In the next paragraph, though, the UMN researchers back off from this claim.

"Throughout the study, we honestly did not think this is human research, so we did not apply for an IRB approval in the beginning. We apologize for the raised concerns. This is an important lesson we learned -- Do not trust ourselves on determining human research; always refer to IRB whenever a study might be involving any human subjects in any form."

Dolan went on:

This also wasted their valuable time and put at risk the billions of people around the world who depend on their results. While the U of MN researchers claimed to take steps to prevent inclusion of vulnerabilities in the final software, their failure to gain consent suggests a lack of care. There are also amplified consequences because Linux kernel changes are picked up by many other downstream projects that build off of the kernel codebase. 這事浪費開發者寶貴的時間，讓世上依靠他們結果的幾十億人都陷入危險製造。雖然明大的研究人員聲稱他們採取了步驟，以便有缺陷的程序不被納入最終的軟體之中，但是他們沒有取得實驗對象的同意這件事表明他們不在乎。嚴重後果會被放大很多倍，因為下有很多項目都會納入改變候的內核程序。

Then we get the heart of the matter. While Dolan said the UMN researchers' apology was promising, the Linux community needs more.

These "requests" are:

Please provide to the public, in an expedited manner, all information necessary to identify all proposals of known-vulnerable code from any U of MN experiment. The information should include the name of each targeted software, the commit information, purported name of the proposer, email address, date/time, subject, and/or code, so that all software developers can quickly identify such proposals and potentially take remedial action for such experiments. 火速公開明大所有實驗的信息，以便確定提交涉及到的缺陷程序。信息應該包括針對的軟體名稱，提交的信息，提交人用的名稱，電郵，日期時間，提目，程序，以便我們開發者能很快找出這些提交的補丁，以便採取補救措施。

Finding all this code is a real problem. Senior Linux kernel developer, Al Viro, who spotted the first April bogus patch, noted: "The lack of data is a part of what's blowing the whole thing out of proportion -- if they bothered to attach the list (or link to such) of SHA1 of commits that had come out of their experiment, or, better yet, maintained and provided the list of message-ids of all submissions, successful and not, this mess with blanket revert requests, etc. would've been far smaller (if happened at all)."
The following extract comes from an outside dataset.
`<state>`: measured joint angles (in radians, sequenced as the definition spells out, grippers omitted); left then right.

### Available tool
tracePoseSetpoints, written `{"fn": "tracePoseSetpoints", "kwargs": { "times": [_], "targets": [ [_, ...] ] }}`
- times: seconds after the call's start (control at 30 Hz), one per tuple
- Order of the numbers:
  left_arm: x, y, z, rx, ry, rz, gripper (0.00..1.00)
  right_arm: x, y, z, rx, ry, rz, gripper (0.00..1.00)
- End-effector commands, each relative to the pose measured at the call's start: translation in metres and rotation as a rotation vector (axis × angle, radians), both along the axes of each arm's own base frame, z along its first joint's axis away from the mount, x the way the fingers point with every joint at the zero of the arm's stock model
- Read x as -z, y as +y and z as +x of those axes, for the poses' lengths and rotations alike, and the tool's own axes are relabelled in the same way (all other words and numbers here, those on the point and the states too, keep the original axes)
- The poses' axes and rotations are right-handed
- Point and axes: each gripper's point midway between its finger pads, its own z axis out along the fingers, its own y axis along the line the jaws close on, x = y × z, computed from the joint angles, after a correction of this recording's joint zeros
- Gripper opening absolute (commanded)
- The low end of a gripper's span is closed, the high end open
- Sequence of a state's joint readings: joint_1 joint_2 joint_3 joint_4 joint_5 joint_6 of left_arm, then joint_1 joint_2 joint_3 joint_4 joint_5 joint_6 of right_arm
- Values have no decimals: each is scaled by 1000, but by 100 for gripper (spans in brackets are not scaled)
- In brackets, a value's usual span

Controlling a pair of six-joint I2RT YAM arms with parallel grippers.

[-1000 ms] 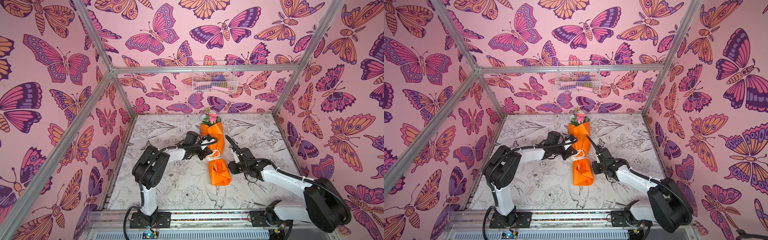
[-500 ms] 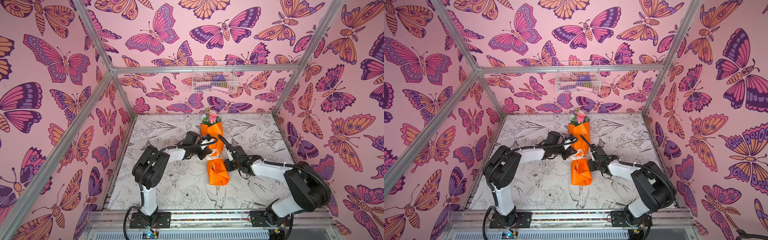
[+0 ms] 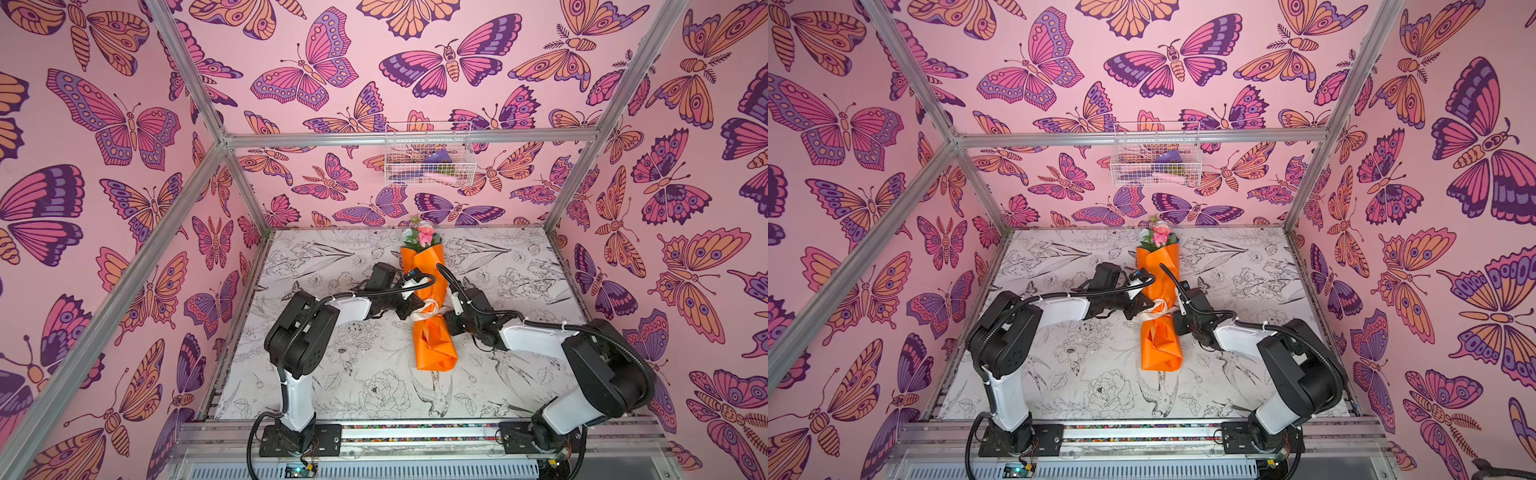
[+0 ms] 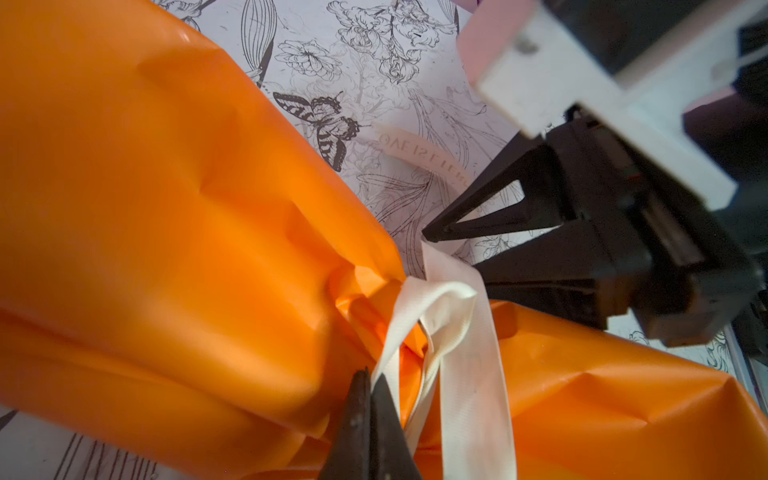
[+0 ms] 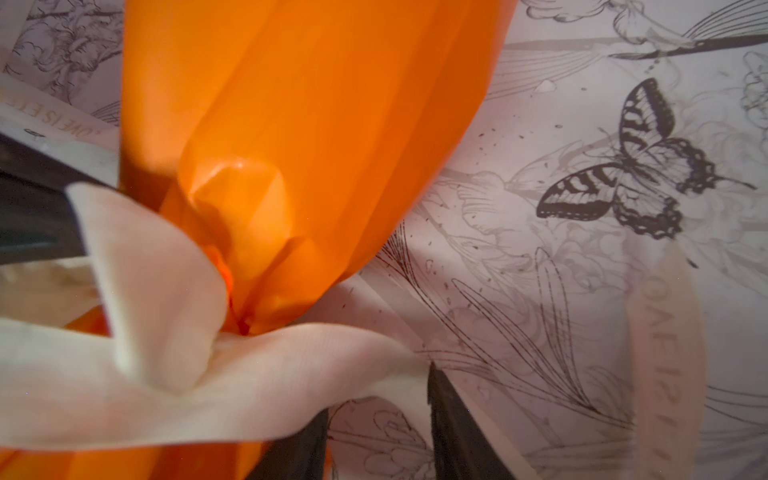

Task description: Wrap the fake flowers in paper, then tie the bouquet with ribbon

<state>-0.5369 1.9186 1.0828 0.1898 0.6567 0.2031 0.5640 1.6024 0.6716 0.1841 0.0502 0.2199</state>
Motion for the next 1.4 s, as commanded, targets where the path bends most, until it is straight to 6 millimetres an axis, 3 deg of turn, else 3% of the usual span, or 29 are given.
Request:
{"fn": "tracePoseSetpoints", "kwargs": {
  "times": [0.0,0.07,0.13,0.2,0.27,0.43,0.6,0.63,0.73,0.8,1.13,1.3,1.37],
  "targets": [
    [-8,-2,-1,17,-5,-25,0,0,10,6,-41,-22,4,41],
    [-7,-1,-2,15,-4,-22,0,-2,12,7,-45,-25,11,35],
    [-8,0,-2,8,-8,-19,0,-8,14,6,-51,-31,28,22],
    [-10,1,0,-5,-18,-14,0,-17,15,3,-53,-32,48,7],
    [-13,2,0,-16,-28,-12,0,-35,16,0,-54,-45,77,1],
    [-19,2,-1,-32,-45,-6,0,-63,17,-14,-63,-25,143,0],
    [-23,0,-3,-34,-57,-4,0,-73,23,-29,-84,22,210,0],
    [-23,-1,-4,-33,-57,-3,0,-73,23,-31,-89,29,213,0],
    [-21,-1,-5,-31,-51,-2,0,-58,13,-34,-52,52,171,17],
    [-20,-1,-4,-33,-47,-2,0,-47,11,-35,-44,78,150,21],
    [-13,-1,0,-68,-8,4,0,-27,43,-45,-109,142,171,23],
    [-6,2,-1,-92,11,17,0,-9,51,-49,-101,185,124,23],
    [-4,3,-2,-95,16,20,0,6,53,-53,-98,217,78,23]
  ]
}}
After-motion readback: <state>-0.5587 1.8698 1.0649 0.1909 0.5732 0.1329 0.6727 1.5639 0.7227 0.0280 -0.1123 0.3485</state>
As it is, the Linux developers and committers are now burning time reviewing several hundred UMN Linux kernel patches. They are not amused.

Dolan moved on to ask that the paper be withdrawn "from formal publication and formal presentation all research work based on this or similar research where people appear to have been experimented on without their prior consent. Leaving archival information posted on the Internet is fine, as they are mostly already public, but there should be no research credit for such works." 以此或類似的研究中出的文章要從正式出版和正式演示中撤稿，因為被做實驗的人沒有事先同意。留在網上存檔的文章沒有問題，因為已經公開，但這類研究不應該從發表文章得益。
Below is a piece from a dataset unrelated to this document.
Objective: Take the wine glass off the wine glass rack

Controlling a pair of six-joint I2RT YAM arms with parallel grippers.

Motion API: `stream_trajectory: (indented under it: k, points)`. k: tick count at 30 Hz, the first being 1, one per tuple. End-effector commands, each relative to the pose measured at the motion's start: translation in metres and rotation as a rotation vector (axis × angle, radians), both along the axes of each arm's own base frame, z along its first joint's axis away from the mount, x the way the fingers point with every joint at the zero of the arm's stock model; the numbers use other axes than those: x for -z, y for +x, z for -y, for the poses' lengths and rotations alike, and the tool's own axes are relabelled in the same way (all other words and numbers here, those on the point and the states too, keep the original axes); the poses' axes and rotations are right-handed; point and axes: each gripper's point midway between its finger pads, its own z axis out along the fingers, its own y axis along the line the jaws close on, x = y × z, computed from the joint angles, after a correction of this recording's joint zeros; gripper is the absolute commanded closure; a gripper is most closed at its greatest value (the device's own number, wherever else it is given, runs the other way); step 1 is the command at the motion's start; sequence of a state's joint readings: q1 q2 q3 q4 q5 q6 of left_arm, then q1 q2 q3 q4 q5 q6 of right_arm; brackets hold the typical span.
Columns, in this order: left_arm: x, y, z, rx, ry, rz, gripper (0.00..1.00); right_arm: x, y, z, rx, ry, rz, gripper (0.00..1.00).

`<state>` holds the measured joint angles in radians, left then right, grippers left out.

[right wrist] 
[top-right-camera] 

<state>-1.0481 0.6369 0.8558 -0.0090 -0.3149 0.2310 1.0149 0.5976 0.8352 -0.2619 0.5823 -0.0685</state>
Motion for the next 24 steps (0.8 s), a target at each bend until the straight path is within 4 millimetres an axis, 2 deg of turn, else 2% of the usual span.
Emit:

Thanks to the paper's FAQ, we already know that it has been accepted for publication by the IEEE Symposium on Security and Privacy (IEEE S&P) 2021. This is a top forum for computer security researchers. The 2021 virtual meeting will be happening shortly between May 23 to May 27. The UMN has not said yet whether it will be withdrawn.
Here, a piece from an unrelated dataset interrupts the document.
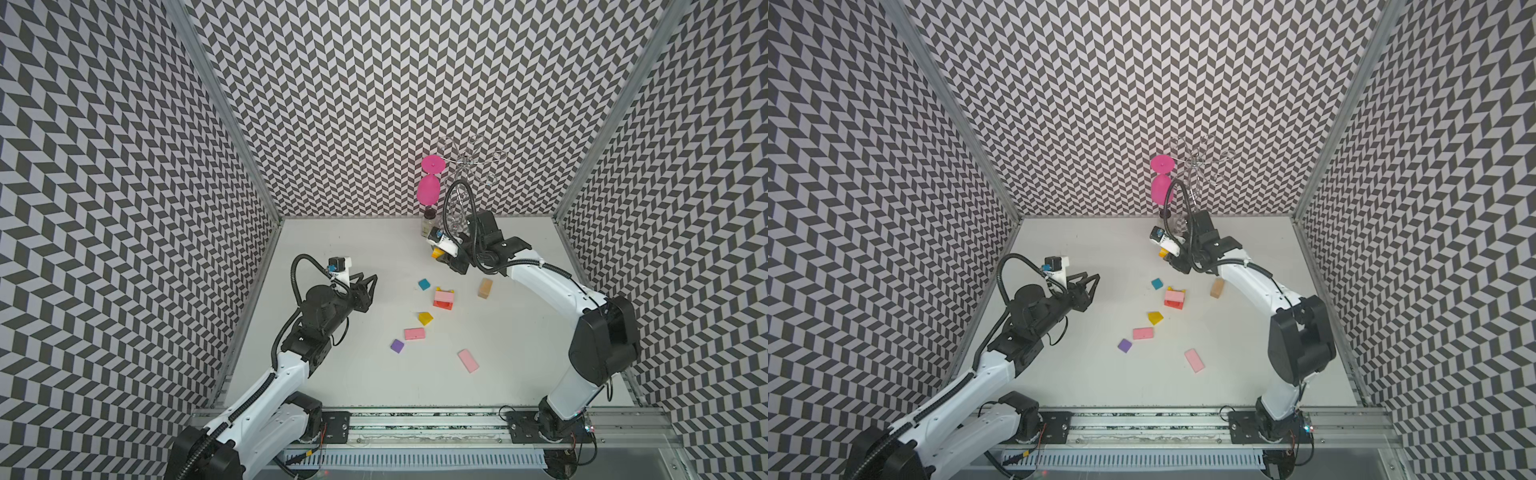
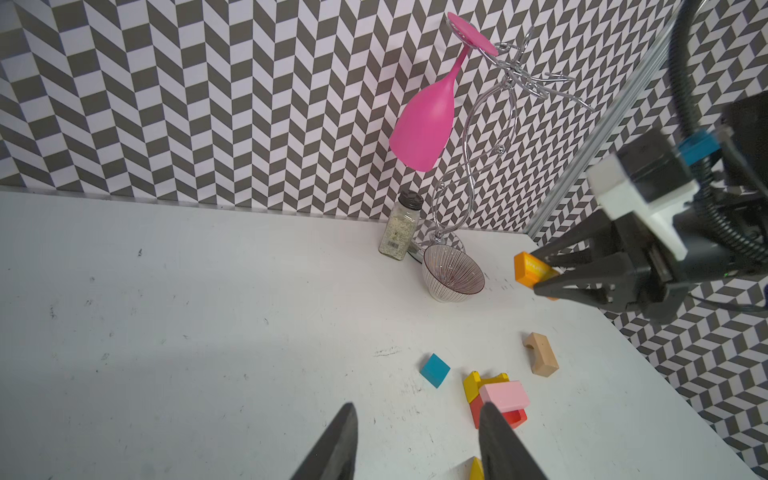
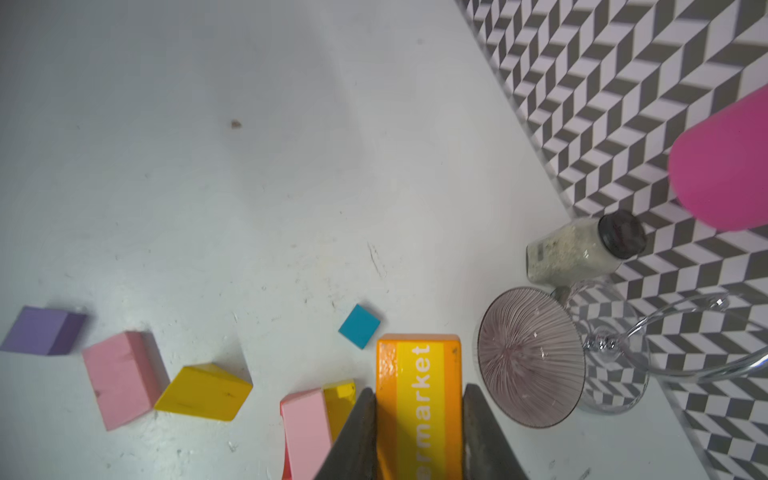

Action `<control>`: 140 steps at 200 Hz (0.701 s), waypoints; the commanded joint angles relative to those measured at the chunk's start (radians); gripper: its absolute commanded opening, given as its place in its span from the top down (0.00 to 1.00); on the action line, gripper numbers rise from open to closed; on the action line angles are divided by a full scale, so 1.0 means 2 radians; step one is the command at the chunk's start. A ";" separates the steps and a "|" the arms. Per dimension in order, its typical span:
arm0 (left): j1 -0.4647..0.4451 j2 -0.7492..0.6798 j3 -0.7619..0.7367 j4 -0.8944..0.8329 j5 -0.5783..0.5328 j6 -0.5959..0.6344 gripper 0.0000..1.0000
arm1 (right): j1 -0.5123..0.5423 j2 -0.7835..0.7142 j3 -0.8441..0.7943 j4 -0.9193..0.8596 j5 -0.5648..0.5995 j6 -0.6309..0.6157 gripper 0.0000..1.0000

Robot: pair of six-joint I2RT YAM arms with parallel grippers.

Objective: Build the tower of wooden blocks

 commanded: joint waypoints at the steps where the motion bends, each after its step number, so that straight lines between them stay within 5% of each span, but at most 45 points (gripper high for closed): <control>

Dolan pressed to ensure further UMN experiments on people have IRB review prior to the experiment commencing.

"Ensure that all future IRB reviews of proposed experiments on people will normally ensure the consent of those being experimented on, per usual research norms and laws," he said. 保證未來以人為對象的實驗的倫理道德審查必須得到實驗對象的同意，這也是常規和法律的要求。

At this time, the UMN has not responded to our request for information on what the school plans to do.

The point of all this, Dolan said, is "to eliminate all potential and perception of damage from these activities, eliminate any perceived benefit from such activities, and prevent their recurrence. We would hope to see productive, appropriate open-source contributions in the future from your students and faculty as we have seen in prior years from your institution."

The Linux Foundation wants the school to respond to these requests as soon as possible. The Linux maintainers also want to know what's what with the UMN patches, so they can find them and move on. They would much rather be working on improving Linux than chasing down possible deliberately seeded errors.